The Way of the Knife, Part 2
P. Schultz
April 25, 2013
Here are
some further passages from The Way of the
Knife, by Mark Mazzetti.
Describing
the debate that accompanied Obama’s embrace, rather passionate embrace, of drone
killings, Mazzetti writes: “Some in Washington likened President Obama to
Michael Corleone during the final minutes of The Godfather, coolly ordering lieutenants to dispatch his enemies
in a calculated burst of violence.” [p. 300]
And then
again, regarding the campaign of 2012: “Throughout the grueling presidential
election season of 2012, President Obama frequently alluded to targeted
killings as a sign of his toughness, speaking with braggadocio reminiscent of
President Bush during the early days after the September 11 attacks. Once, a
reporter asked him about accusations made by Republican presidential candidates
that his foreign policy amounted to a strategy of appeasement. ‘Ask Osama bin
Laden and the twenty-two out of thirty al Qaeda leaders who’ve been taken off
the field whether I engage in appeasement,’ Obama shot back. ‘Or whoever is
left out there, ask them about that.’” [p. 314]
Please take
note how the Republicans frame the debate, appeasement or not. Of course, this
is like throwing a major league batter a fastball right down the middle of the
plate; you can pretty much count on that ball being hit out of the park. Like
any major leaguer, Obama did just that. And by framing the issue this way, it
obscures other issues: “Fundamental questions about who can be killed, where
they can be killed, and when they can be killed [which] had not been answered.”

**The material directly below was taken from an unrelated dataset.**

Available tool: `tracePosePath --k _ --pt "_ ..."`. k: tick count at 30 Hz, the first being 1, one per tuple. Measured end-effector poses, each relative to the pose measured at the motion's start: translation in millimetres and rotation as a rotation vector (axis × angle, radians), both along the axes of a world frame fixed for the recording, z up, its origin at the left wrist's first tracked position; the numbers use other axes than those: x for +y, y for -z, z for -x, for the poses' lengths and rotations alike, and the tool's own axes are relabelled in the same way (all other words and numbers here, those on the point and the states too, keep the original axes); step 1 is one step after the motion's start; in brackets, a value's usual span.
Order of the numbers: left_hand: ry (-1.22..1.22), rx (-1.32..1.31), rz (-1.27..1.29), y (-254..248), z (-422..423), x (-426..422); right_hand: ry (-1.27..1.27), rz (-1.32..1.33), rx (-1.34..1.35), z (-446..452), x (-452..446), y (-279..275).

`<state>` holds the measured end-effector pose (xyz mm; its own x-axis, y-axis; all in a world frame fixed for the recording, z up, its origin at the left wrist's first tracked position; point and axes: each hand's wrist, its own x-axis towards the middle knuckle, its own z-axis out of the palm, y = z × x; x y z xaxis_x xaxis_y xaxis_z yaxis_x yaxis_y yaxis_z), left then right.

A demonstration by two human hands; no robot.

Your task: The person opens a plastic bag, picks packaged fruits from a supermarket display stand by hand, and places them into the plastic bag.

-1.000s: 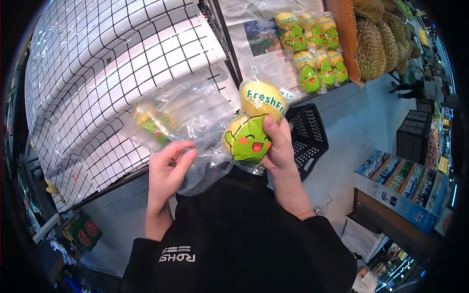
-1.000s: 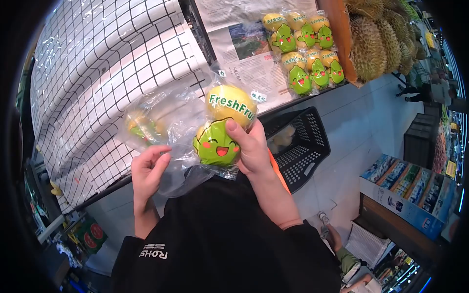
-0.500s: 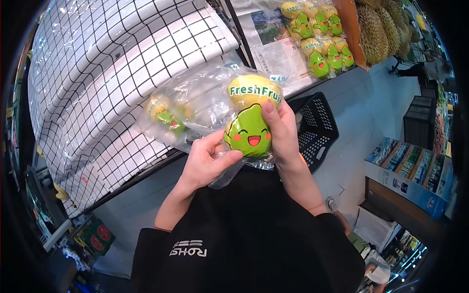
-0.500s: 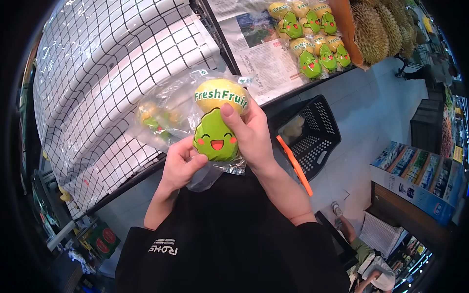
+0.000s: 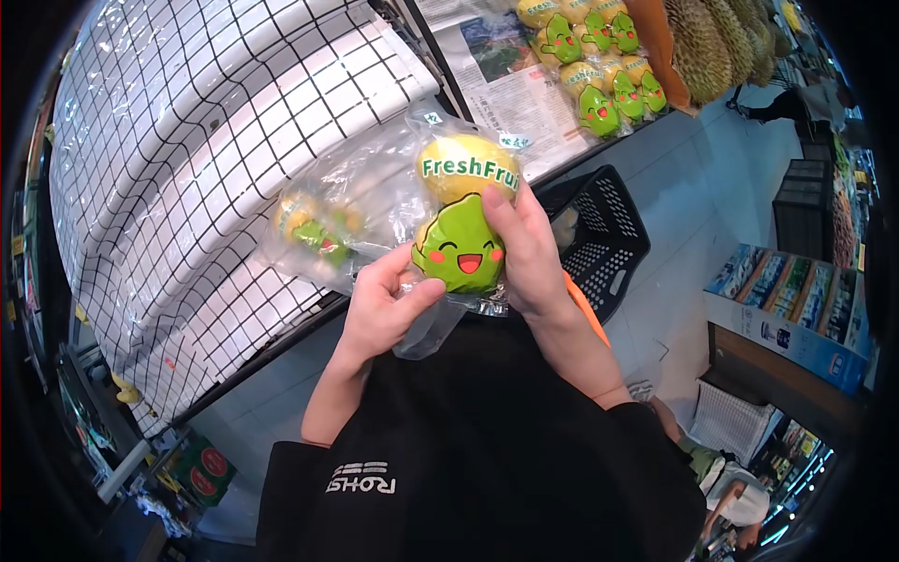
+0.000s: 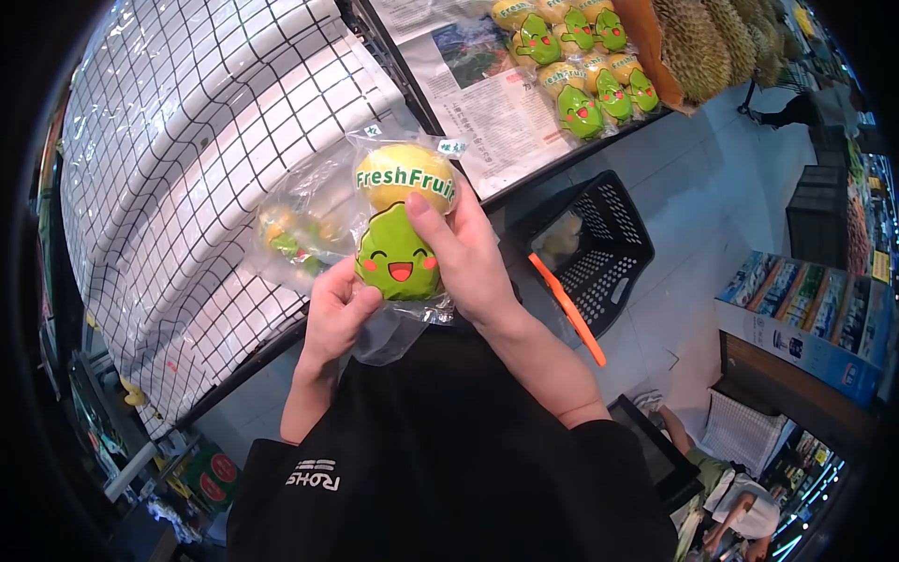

[p. 315] In fact, when the issue is framed as it was by the Republicans, these
fundamental questions don’t even appear on the agenda. And not surprisingly
then, “For all their policy differences during the 2012 presidential campaign,
Obama and Governor Romney found nothing to disagree about when it came to
targeted killings, and Romney said that if elected president he would continue
the campaign of drone strikes that Obama had escalated.” [p. 314-15] Of course
he would. What other choice was there, appeasement?
But as
Mazzetti knows, these questions need to be raised. As one Richard Blee, a
former CIA head of its Alec Station – which was focused on bin Laden – has
said: “In the early days, for our consciences we wanted to know who we were
killing before anyone pulled the trigger….Now, we’re lighting these people up
all over the place….Every drone strike is an execution. And if we are going to
hand down death sentences, there ought to be some public accountability and
some public discussion about the whole thing.” [p. 319]
After Obama
had killed an American citizen, Anwar al-Awlaki, who was a cleric giving
sermons in English on You Tube and who helped to facilitate the attempt to
bring down a jet flying into Detroit on Christmas Day, 2009, he also took out
Abdulrahman al-Awlaki, Anwar’s 16 year old son, but did so by mistake. The son
was in "the wrong place at the wrong time.” [p. 311] And “The teenager had not
been on any target list.” [ibid] Oh well, a bit of “imprecision” isn’t always a
bad thing; it serves as a deterrent in any case.
The youth’s
grandfather, Dr. al-Awlaki, in a broadcast where he asked Muslims to keep his
son’s message alive, “described America as a ‘state gone mad,’ enthralled with
a strategy of assassination in the darkest corners of the world. The attacks
had become so routine…that the strikes that killed his son and grandson went
almost unnoticed inside the United States.” [p. 312] As Mazzetti points out,
this assessment is fairly accurate. Obama mentioned the killing on the day
Anwar died but by the next night no mention was made of it on the nightly news.
And “Two weeks later, barely any attention was paid to the killing of
Abdulrahman al-Awlaki, the skinny American teenager.” [p. 312]
It is fair
to say that if our destination after 9/11 was “the dark side,” we have arrived.